CMSC 28000 — Lecture 15

Chomsky Normal Form, continued

The fact that this is described as a normal form hints at the fact that every context-free grammar has an equivalent grammar in CNF, and therefore, every context-free language has a grammar in CNF.

As an aside, Chomsky Normal Form is not the only normal form for grammars. Another one covered in the textbook is Greibach normal form, defined by Sheila Greibach in 1965. Production rules in Greibach normal form must be of the form $A \to aB_1 \cdots B_m$, where $a \in \Sigma$ and $A, B_1, \dots, B_m \in V$. We will not be covering Greibach normal form.

Let $L \subseteq \Sigma^*$ be a context-free language. Then there exists a CFG $G$ in Chomsky normal form such that $L(G) = L$.

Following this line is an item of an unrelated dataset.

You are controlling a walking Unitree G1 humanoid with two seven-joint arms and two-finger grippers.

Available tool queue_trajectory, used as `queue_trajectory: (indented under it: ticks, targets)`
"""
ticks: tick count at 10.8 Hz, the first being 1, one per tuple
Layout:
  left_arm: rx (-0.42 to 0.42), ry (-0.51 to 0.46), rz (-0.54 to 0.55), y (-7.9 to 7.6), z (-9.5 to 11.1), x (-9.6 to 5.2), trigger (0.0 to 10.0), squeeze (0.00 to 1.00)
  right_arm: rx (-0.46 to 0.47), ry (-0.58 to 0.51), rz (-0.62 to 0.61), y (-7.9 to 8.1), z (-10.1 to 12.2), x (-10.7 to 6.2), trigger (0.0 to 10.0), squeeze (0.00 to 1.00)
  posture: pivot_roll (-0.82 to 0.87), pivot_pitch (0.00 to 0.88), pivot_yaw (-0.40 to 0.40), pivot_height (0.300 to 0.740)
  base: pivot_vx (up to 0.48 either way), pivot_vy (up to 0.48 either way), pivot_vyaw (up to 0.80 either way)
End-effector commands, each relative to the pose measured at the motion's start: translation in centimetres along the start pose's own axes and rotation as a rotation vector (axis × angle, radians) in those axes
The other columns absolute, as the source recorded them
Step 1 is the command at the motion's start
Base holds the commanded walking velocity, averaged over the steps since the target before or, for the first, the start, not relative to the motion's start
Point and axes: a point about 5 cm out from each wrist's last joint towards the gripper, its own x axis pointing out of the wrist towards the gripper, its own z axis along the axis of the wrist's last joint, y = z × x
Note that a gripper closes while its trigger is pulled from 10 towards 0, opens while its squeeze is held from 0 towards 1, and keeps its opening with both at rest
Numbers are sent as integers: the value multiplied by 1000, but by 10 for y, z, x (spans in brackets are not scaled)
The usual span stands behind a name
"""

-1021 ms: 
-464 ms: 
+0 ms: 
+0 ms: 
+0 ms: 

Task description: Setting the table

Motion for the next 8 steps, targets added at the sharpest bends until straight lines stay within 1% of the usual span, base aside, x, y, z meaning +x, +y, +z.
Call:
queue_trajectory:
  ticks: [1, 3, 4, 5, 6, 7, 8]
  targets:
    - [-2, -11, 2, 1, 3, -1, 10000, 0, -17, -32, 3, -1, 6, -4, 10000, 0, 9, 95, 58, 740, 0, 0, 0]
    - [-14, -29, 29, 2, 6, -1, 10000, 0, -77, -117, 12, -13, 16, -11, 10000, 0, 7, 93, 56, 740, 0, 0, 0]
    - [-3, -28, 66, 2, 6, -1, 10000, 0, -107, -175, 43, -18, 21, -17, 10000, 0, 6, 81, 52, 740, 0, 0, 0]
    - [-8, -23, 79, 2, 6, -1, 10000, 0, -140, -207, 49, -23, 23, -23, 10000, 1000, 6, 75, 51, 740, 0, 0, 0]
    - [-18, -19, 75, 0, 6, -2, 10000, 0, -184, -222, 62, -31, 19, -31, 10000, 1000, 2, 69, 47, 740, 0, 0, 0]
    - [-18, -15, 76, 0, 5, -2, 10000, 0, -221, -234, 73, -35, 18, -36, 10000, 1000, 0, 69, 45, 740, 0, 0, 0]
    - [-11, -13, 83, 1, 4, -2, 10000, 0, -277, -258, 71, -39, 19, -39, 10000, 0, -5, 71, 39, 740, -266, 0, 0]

We will begin with an arbitrary CFG $H$ and perform the following algorithm to construct an equivalent CFG $G$ in CNF.

  1. START: Add a new start variable $S_0$ and production $S_0 \to S$. This allows us to guarantee that the starting variable of $G$ never occurs on the right hand side of a production.
  2. TERM: Add variables $A_a$ for each terminal $a \in \Sigma$ and add the production $A_a \to a$.
  3. BIN: Split up productions of the form $A \to B_1 \cdots B_m$. We do this by replacing these productions with productions $A \to B_1 A_1$, $A_1 \to B_2 A_2, \dots, A_{m-2} \to B_{m-1} B_m$, where $A_i$ for $1 \leq i \leq m-2$ are new variables.
  4. DEL: Eliminate productions of the form $A \to \varepsilon$ for $A \neq S_0$. For each occurrence of $A$ in a production, we add a new production rule with $A$ removed.
  5. UNIT: Eliminate productions of the form $A \to B$. Then for all productions $B \to \alpha$, we add the production $A \to \alpha$.

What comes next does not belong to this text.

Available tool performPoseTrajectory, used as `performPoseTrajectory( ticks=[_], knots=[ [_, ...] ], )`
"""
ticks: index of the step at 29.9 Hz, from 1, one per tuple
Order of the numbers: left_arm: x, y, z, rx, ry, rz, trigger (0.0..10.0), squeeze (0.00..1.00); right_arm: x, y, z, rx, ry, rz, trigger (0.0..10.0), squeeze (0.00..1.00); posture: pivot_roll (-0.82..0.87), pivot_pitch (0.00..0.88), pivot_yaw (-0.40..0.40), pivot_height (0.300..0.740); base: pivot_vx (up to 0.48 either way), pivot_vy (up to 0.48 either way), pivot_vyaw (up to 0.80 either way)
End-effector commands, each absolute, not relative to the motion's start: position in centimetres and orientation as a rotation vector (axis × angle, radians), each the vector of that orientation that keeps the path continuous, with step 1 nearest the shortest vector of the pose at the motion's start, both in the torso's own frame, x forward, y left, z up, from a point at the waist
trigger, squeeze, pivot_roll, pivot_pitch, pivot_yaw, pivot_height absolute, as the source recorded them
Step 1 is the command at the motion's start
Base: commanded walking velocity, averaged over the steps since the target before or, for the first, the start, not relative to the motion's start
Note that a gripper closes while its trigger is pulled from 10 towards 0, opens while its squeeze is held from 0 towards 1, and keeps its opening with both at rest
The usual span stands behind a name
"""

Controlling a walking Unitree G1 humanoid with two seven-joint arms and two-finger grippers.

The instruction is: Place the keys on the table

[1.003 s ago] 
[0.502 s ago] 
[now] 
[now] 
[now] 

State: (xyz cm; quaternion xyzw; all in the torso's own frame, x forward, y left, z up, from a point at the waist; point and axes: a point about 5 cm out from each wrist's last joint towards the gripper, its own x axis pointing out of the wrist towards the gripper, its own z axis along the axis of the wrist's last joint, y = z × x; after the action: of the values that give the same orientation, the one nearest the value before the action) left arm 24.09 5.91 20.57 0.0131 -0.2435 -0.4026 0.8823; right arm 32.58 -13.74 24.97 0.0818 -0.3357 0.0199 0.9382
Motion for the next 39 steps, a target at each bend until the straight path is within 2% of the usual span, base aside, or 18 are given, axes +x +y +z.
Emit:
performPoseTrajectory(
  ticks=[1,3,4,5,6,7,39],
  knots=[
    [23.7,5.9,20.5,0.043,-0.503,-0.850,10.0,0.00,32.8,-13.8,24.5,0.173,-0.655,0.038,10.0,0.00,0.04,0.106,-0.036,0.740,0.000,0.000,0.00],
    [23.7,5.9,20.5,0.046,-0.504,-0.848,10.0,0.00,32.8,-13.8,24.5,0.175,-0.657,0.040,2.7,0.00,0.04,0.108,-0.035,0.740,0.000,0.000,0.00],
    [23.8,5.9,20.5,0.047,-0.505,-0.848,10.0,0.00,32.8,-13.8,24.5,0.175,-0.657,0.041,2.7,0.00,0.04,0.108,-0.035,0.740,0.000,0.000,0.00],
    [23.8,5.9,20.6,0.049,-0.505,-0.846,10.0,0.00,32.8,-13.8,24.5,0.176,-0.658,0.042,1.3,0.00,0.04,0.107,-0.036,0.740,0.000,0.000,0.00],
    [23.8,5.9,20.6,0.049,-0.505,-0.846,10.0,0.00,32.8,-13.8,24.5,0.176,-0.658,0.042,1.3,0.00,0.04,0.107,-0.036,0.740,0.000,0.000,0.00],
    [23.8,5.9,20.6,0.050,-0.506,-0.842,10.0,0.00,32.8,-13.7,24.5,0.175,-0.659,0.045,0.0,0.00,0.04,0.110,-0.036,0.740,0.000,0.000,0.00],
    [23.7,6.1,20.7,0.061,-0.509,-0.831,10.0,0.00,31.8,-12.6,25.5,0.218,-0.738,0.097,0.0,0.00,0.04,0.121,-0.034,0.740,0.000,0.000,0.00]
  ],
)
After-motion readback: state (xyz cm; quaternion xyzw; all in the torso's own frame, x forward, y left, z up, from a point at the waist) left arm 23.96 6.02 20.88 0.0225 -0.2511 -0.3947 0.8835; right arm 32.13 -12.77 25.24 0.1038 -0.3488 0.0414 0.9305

This completes the construction.

Most of the procedures described above are fairly straightforward. The only two that pose some real questions are the final two: the elimination of $\varepsilon$ and unit productions. A constructive proof that these two transformations work is given by Kozen in Chapter 21.

We also note that the order in which these transformations are applied can change, but can also create more work. For example, eliminating $\varepsilon$-productions (DEL) before ensuring that all productions have at most two variables on the right hand side (BIN) can create exponentially many productions. Observe also that some rules can create unit productions, so eliminating unit productions (UNIT) is best left as the final transformation.

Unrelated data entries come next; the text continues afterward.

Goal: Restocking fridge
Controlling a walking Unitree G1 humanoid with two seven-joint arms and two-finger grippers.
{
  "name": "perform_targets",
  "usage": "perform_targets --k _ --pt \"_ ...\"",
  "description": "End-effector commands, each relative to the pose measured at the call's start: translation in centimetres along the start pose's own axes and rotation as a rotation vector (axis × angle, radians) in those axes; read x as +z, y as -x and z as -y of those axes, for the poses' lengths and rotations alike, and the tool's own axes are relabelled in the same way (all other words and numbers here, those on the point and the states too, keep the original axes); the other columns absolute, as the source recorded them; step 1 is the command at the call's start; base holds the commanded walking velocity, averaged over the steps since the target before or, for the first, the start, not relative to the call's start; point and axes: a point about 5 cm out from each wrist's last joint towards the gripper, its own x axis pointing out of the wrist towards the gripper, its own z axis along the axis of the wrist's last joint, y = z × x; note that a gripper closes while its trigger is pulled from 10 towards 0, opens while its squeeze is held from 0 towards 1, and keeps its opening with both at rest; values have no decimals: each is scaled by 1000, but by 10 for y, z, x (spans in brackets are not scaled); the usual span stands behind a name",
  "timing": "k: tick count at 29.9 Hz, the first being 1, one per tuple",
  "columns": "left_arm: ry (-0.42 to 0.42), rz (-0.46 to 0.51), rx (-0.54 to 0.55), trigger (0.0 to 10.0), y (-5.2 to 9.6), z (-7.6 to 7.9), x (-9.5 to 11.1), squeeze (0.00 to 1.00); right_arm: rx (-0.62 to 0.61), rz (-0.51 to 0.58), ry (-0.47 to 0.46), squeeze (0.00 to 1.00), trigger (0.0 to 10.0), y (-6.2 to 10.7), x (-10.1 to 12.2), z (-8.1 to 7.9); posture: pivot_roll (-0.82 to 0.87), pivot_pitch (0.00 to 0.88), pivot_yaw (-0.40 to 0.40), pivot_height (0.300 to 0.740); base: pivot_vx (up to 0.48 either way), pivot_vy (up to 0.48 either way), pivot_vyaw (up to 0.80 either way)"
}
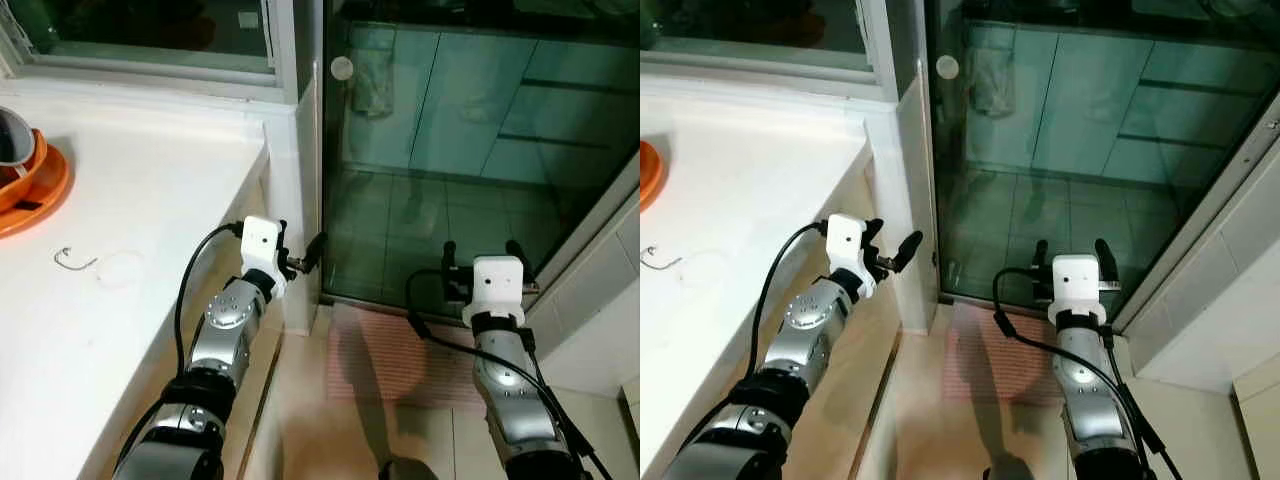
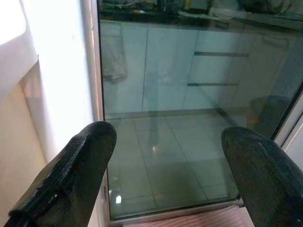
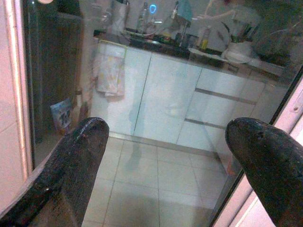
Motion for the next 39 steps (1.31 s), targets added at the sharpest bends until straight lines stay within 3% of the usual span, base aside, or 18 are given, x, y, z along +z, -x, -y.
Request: perform_targets --k 1,2,3,5,6,7,12,15,23,26,32,34,36,37,39 --pt "-229 -422 70 10000 15 -15 -38 0 374 -227 -296 0 10000 -20 -2 -74 28 0 -15 740 0 0 0" --pt "-233 -405 65 10000 11 -15 -36 0 378 -219 -288 0 10000 -22 -1 -73 14 0 0 740 0 0 0" --pt "-181 -354 62 10000 7 -14 -30 0 374 -214 -274 0 10000 -24 1 -73 11 0 6 740 0 0 0" --pt "3 -176 79 10000 0 -13 -12 0 363 -195 -277 0 10000 -25 4 -72 16 0 10 740 0 0 0" --pt "40 -98 89 10000 -2 -13 -5 0 364 -191 -287 0 10000 -24 5 -73 19 0 9 740 0 0 0" --pt "36 -79 85 10000 -2 -13 -3 0 367 -188 -289 0 10000 -23 5 -73 25 0 6 740 0 0 0" --pt "22 -119 45 10000 0 -12 -7 0 372 -192 -286 0 10000 -20 3 -75 31 0 2 740 0 0 0" --pt "87 -114 -65 10000 6 4 -15 0 329 -205 -282 0 10000 -20 -4 -69 27 0 -8 740 0 0 0" --pt "15 -105 30 10000 0 2 -14 0 292 -222 -262 0 10000 -24 -8 -58 5 0 -28 740 0 0 0" --pt "59 -110 3 10000 -2 3 -12 0 293 -237 -266 0 10000 -27 -13 -55 -2 0 -24 740 0 0 0" --pt "29 -89 -63 10000 -2 9 -9 0 258 -240 -265 0 10000 -28 -15 -50 -19 0 -2 740 0 0 0" --pt "8 -93 -67 10000 -4 10 -8 0 218 -214 -246 0 10000 -29 -13 -45 -22 0 2 740 0 0 0" --pt "2 -83 -133 10000 -4 17 -6 0 84 -139 -121 0 10000 -29 -8 -26 -25 0 6 740 0 0 0" --pt "2 -83 -133 10000 -4 17 -6 0 84 -139 -121 0 10000 -29 -8 -26 -25 0 6 740 0 0 0" --pt "-5 -47 -204 10000 -4 28 0 0 -8 -86 -86 0 10000 -22 -5 -2 -37 0 18 740 0 0 0"
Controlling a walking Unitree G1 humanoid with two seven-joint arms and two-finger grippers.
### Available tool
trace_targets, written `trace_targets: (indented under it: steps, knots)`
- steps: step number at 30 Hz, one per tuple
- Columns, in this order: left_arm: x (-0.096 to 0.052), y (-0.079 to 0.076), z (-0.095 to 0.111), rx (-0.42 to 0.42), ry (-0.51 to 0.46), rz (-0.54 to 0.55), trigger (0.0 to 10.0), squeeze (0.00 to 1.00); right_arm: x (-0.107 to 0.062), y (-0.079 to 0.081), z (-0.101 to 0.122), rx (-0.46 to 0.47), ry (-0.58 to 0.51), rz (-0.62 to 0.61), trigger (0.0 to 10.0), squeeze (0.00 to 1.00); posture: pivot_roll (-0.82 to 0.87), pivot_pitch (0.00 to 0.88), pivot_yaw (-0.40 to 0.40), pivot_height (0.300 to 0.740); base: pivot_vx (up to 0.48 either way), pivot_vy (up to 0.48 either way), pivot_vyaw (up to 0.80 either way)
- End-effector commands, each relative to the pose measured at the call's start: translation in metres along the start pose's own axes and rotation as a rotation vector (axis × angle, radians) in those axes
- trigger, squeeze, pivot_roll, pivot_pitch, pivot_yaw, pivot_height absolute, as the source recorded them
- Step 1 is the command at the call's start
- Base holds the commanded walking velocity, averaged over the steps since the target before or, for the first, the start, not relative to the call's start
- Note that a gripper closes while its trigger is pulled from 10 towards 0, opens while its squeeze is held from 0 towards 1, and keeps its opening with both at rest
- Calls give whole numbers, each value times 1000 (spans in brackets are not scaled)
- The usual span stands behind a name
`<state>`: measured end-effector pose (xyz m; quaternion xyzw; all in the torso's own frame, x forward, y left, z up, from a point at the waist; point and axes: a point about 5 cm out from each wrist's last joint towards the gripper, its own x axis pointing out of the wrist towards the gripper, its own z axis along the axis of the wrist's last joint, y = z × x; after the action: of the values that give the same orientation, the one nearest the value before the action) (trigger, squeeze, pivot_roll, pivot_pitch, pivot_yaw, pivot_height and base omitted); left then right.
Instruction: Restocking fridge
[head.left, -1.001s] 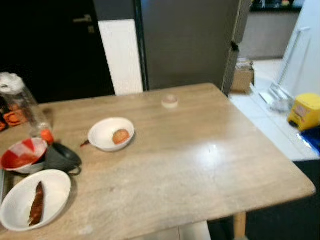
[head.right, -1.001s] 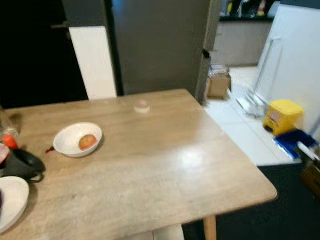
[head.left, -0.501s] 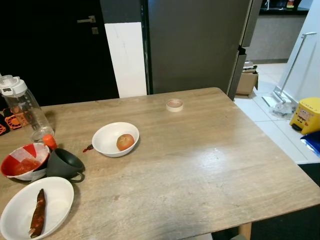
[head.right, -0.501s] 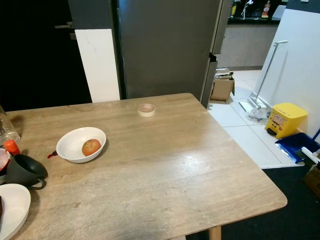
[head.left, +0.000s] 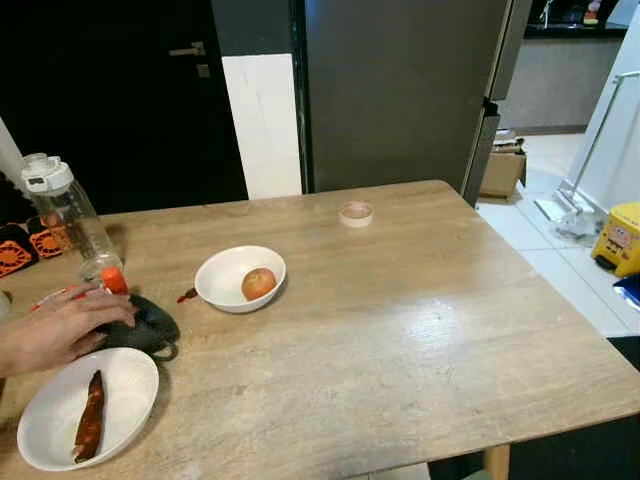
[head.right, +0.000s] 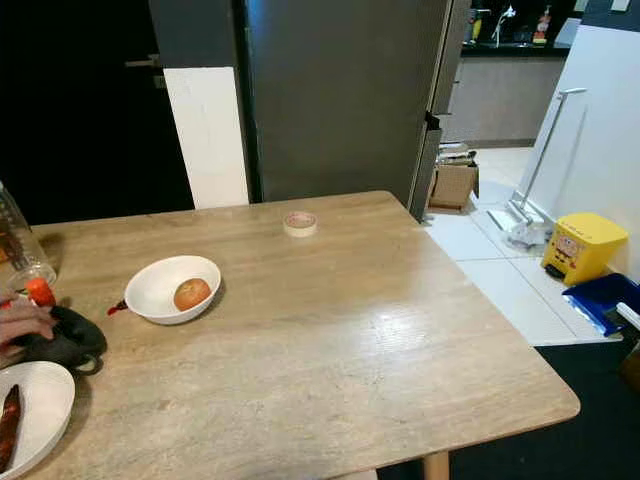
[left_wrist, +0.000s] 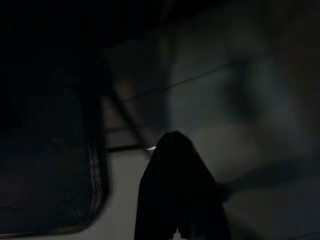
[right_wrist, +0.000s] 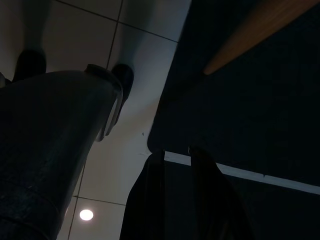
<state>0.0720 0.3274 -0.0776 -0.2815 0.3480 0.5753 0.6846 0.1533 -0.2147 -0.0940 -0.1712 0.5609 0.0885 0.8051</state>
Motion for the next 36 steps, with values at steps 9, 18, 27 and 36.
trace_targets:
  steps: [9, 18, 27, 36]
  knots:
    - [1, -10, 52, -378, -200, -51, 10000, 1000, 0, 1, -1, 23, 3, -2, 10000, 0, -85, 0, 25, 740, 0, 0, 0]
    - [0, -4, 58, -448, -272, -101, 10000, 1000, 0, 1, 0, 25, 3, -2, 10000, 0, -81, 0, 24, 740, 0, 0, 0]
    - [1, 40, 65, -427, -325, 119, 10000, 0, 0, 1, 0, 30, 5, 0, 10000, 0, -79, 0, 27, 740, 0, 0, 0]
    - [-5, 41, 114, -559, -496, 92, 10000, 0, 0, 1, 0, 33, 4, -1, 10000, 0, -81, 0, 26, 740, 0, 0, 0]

Consider the grammar $G$, defined by $$ S \to \mathtt ( S \mathtt ) S \mid \varepsilon $$ Here, $L(G)$ is the language of well-balanced parentheses.

  1. Applying the first step (START), adding a new start variable, we obtain \begin{align*} S_0 &\to S \\ S &\to \mathtt (S\mathtt )S \mid \varepsilon \end{align*}
  2. Next, we create replace terminals with new productions (TERM). \begin{align*} S_0 &\to S \\ S &\to ASBS \mid \varepsilon \\ A & \to \mathtt ( \\ B & \to \mathtt ) \end{align*}
  3. Then, we split up productions with more than two variables on the right hand side (BIN). \begin{align*} S_0 &\to S \\ S &\to AC_1 \mid \varepsilon \\ C_1 &\to SC_2 \\ C_2 &\to BS \\ A & \to \mathtt ( \\ B & \to \mathtt ) \end{align*}
  4. Now, we remove $\varepsilon$-rules (DEL). \begin{align*} S_0 &\to S \mid \varepsilon \\ S &\to AC_1 \\ C_1 &\to SC_2 \mid C_2 \\ C_2 &\to BS \mid B \\ A & \to \mathtt ( \\ B & \to \mathtt ) \end{align*}
  5. Finally, we remove unit productions (UNIT). \begin{align*} S_0 &\to AC_1 \mid \varepsilon \\ S &\to AC_1 \\ C_1 &\to SC_2 \mid BS \mid \mathtt ) \\ C_2 &\to BS \mid \mathtt ) \\ A & \to \mathtt ( \\ B & \to \mathtt ) \end{align*}

As you might guess from the construction, grammars in CNF can be quite large. One point of interest is that the order in which the CNF transformations are applied can affect the blowup of the number of rules. The classical presentation due to Hopcroft and Ullman that is usually taught can lead to exponentially many rules. The current order which we've presented now constructs an equivalent grammar in CNF as large as $O(n^2\mathtt )$. This observation was discussed as part of a larger investigation into the complexity of the CNF procedure by Lange and Leiß in 2009.

Recognition for grammars

As presented, it's not clear that there's a fast way to determine whether a string is generated by a given grammar $G$. For an aribtrary CFG, it's not clear where to even begin with this. If our grammar is in CNF, we can at least bound the length of the derivation of any string $w$ to $2|w| - 1$. This gives us an easy but bad algorithm: just check every derivation of length $2|w| - 1$ until you can or can't find one for $w$. Of course, this gives us exponentially many derivations to check.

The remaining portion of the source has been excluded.